■ Try it
Please retype the entries below word for word, passing over every picture.

-----

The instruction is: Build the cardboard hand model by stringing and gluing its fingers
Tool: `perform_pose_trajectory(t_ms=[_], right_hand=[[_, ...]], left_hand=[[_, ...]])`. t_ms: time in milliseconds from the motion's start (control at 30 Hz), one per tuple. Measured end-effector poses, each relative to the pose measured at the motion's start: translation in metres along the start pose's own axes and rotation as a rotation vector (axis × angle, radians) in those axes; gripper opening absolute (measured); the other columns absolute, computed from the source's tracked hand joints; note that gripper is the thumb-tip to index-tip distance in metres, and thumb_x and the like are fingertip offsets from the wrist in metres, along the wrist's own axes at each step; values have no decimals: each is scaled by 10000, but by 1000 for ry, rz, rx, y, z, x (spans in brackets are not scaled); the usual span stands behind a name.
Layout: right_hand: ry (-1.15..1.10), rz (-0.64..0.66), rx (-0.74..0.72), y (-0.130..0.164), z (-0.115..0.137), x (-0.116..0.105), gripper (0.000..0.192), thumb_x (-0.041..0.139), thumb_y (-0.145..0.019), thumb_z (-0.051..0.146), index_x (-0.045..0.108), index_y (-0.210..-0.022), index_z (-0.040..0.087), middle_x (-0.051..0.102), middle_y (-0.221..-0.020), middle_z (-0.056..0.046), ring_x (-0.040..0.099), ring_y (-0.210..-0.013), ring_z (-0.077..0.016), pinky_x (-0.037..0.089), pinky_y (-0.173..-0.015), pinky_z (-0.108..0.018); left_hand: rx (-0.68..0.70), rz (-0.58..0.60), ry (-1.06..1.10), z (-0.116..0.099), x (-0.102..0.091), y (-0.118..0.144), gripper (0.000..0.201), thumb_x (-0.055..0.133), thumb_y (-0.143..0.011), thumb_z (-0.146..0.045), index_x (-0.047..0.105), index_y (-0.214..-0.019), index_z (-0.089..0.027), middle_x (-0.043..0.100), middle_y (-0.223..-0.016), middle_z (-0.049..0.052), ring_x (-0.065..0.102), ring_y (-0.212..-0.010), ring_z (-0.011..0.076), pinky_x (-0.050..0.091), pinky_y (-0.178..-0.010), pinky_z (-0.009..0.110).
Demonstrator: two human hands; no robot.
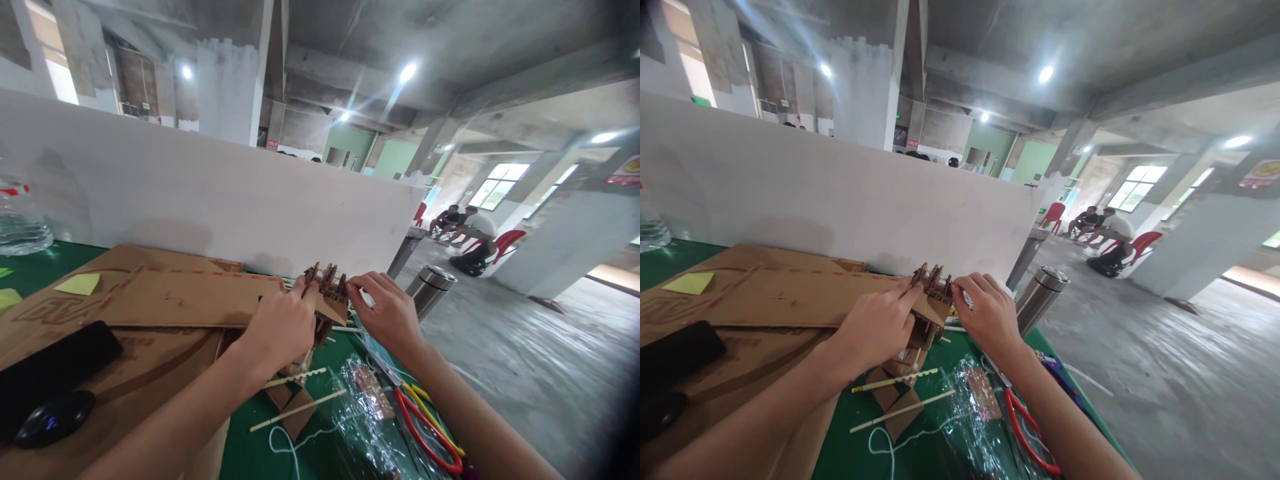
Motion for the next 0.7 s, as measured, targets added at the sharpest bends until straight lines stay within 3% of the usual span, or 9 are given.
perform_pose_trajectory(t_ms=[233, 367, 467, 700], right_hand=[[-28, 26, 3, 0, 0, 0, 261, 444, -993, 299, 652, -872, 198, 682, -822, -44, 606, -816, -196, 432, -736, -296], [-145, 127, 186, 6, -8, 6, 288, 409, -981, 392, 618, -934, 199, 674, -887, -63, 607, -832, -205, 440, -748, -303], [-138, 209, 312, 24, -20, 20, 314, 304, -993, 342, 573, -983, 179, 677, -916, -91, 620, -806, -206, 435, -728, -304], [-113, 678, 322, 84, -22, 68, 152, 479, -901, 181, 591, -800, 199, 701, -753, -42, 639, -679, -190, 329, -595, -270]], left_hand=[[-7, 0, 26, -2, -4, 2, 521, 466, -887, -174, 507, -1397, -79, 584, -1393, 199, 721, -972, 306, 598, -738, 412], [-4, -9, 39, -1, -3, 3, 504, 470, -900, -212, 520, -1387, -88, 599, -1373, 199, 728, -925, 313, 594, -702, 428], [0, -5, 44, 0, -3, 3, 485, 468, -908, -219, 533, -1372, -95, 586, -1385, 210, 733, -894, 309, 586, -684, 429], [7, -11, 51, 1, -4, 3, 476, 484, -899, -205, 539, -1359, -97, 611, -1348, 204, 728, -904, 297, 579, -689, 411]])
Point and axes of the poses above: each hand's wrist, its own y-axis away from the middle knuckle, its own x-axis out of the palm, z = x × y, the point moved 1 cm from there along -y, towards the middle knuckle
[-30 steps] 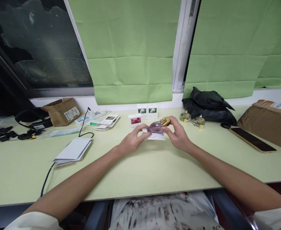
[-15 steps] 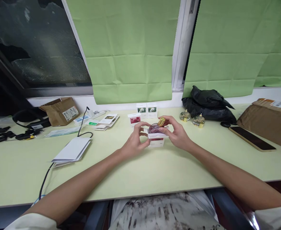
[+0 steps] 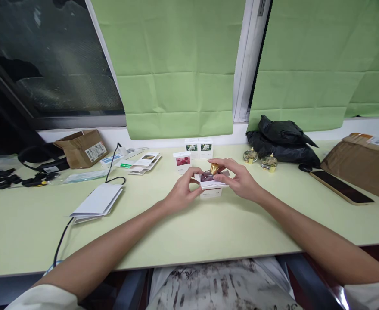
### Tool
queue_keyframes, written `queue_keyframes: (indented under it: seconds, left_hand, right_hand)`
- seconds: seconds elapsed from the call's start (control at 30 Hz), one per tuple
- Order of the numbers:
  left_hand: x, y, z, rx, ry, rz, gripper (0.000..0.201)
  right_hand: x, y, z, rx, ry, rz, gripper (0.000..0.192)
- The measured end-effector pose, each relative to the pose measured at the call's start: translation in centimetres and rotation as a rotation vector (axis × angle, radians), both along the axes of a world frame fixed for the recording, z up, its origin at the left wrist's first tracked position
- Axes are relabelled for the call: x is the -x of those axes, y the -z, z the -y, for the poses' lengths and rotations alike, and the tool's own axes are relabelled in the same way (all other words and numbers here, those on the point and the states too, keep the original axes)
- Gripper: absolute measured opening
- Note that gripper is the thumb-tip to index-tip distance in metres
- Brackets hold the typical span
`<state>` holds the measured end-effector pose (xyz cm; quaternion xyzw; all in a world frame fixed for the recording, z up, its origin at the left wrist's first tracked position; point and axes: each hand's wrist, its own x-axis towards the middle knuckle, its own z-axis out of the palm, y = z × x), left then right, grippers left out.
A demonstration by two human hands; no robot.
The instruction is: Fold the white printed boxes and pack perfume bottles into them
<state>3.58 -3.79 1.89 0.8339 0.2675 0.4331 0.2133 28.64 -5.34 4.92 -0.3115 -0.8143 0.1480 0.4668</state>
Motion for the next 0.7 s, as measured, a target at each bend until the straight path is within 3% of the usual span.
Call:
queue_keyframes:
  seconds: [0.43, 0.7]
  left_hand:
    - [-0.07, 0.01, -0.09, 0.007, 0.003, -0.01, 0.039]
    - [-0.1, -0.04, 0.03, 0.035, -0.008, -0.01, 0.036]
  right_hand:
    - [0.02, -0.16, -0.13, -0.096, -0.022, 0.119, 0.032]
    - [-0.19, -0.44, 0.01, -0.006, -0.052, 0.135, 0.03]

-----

■ Reply
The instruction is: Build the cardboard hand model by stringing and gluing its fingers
Tool: `perform_pose_trajectory(t_ms=[_], right_hand=[[_, ...]], left_hand=[[_, ...]])`. t_ms: time in milliseconds from the motion's start (control at 30 Hz), one per tuple. Measured end-effector poses, each relative to the pose measured at the motion's start: translation in metres along the start pose's own axes and rotation as a rotation vector (axis × angle, radians) in those axes; gripper opening absolute (measured); the other columns absolute, computed from the source's tracked hand joints; note that gripper is the thumb-tip to index-tip distance in metres, and thumb_x and the like are fingertip offsets from the wrist in metres, along the wrist's own axes at each step; values have no decimals: each is scaled by 10000, but by 1000 for ry, rz, rx, y, z, x (spans in brackets are not scaled); the usual span stands behind a name.
Layout: right_hand: ry (-1.15..1.10), rz (-0.64..0.66), rx (-0.74..0.72), y (-0.130..0.164), z (-0.115..0.137), x (-0.116..0.105), gripper (0.000..0.192), thumb_x (-0.041..0.139), thumb_y (-0.145..0.019), thumb_z (-0.051..0.146), index_x (-0.045..0.108), index_y (-0.210..-0.022), index_z (-0.040..0.087), middle_x (-0.051..0.102), middle_y (-0.221..-0.020), middle_z (-0.056..0.046), ring_x (-0.040..0.099), ring_y (-0.210..-0.013), ring_z (-0.077..0.016), pinky_x (-0.037..0.089), pinky_y (-0.173..-0.015), pinky_z (-0.108..0.018); left_hand: rx (-0.68..0.70), rz (-0.58..0.60), ry (-1.06..1.10), z (-0.116..0.099), x (-0.102..0.091), y (-0.118..0.144), gripper (0.000..0.201), thumb_x (-0.055..0.133), thumb_y (-0.143..0.011), thumb_z (-0.146..0.045), index_x (-0.047..0.105), index_y (-0.214..-0.019), index_z (-0.089..0.027), middle_x (-0.043..0.100), middle_y (-0.223..-0.016), middle_z (-0.049..0.052), ring_x (-0.065..0.102), ring_y (-0.212..-0.010), ring_z (-0.011..0.076), pinky_x (-0.050..0.091), pinky_y (-0.178..-0.010), pinky_z (-0.009..0.110).
Demonstrator: two human hands; no robot.
Motion for the next 0.7 s, as measured, targets added at the sharpest bends until straight lines stay within 3% of the usual span, or 9 are given.
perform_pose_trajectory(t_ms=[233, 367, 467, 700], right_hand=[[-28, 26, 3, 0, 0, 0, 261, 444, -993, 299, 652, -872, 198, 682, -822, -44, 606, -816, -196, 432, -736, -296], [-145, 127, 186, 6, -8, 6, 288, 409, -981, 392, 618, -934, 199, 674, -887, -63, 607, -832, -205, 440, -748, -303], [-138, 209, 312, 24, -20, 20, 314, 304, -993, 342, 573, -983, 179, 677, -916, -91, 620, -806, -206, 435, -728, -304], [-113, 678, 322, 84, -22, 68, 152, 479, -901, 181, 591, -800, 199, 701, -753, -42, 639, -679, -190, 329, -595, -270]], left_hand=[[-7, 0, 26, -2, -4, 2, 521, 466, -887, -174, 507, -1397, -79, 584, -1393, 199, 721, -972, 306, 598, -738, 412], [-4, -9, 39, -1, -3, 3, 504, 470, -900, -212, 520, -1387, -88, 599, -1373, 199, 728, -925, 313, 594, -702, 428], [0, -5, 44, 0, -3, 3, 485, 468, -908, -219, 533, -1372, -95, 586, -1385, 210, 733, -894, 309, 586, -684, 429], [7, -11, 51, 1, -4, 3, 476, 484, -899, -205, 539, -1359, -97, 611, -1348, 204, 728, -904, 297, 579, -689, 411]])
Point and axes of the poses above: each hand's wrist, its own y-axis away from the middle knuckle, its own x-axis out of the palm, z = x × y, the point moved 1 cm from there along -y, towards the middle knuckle
[-30 steps] 
[-15 steps] 
[+0 steps] 
### Tool
queue_keyframes, written `queue_keyframes: (indented under it: seconds, left_hand, right_hand)`
- seconds: seconds elapsed from the call's start (control at 30 Hz), one per tuple
- Order of the numbers:
  left_hand: x, y, z, rx, ry, rz, gripper (0.000..0.201)
  right_hand: x, y, z, rx, ry, rz, gripper (0.000..0.192)
- The measured end-effector pose, each relative to the pose measured at the call's start: translation in centimetres and rotation as a rotation vector (axis × angle, radians), both along the axes of a world frame fixed for the recording, z up, its origin at the left wrist's first tracked position
- Axes are relabelled for the call: x is the -x of those axes, y the -z, z the -y, for the poses' lengths and rotations alike, and the tool's own axes are relabelled in the same way (all other words and numbers here, those on the point and the states too, keep the original axes)
- Gripper: absolute measured opening
- Note that gripper is the thumb-tip to index-tip distance in metres
- Brackets hold the typical span
`<state>` holds the measured end-effector pose (xyz cm; quaternion xyzw; all in a world frame fixed for the recording, z up, its origin at the left wrist's first tracked position; point and axes: each hand's wrist, its own x-axis towards the middle knuckle, its own z-axis out of the palm, y = z × x), left then right, grippers left out.
A demonstration by two human hands; no robot.
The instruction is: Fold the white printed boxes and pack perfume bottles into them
<state>3.58 -3.79 1.89 0.8339 0.2675 0.4331 0.2133 28.64 -5.34 4.92 -0.3115 -0.8143 0.1480 0.4668</state>
Motion for the next 0.7 s, as measured, a target at each bend until the straight path is within 3% of the usual span.
Call:
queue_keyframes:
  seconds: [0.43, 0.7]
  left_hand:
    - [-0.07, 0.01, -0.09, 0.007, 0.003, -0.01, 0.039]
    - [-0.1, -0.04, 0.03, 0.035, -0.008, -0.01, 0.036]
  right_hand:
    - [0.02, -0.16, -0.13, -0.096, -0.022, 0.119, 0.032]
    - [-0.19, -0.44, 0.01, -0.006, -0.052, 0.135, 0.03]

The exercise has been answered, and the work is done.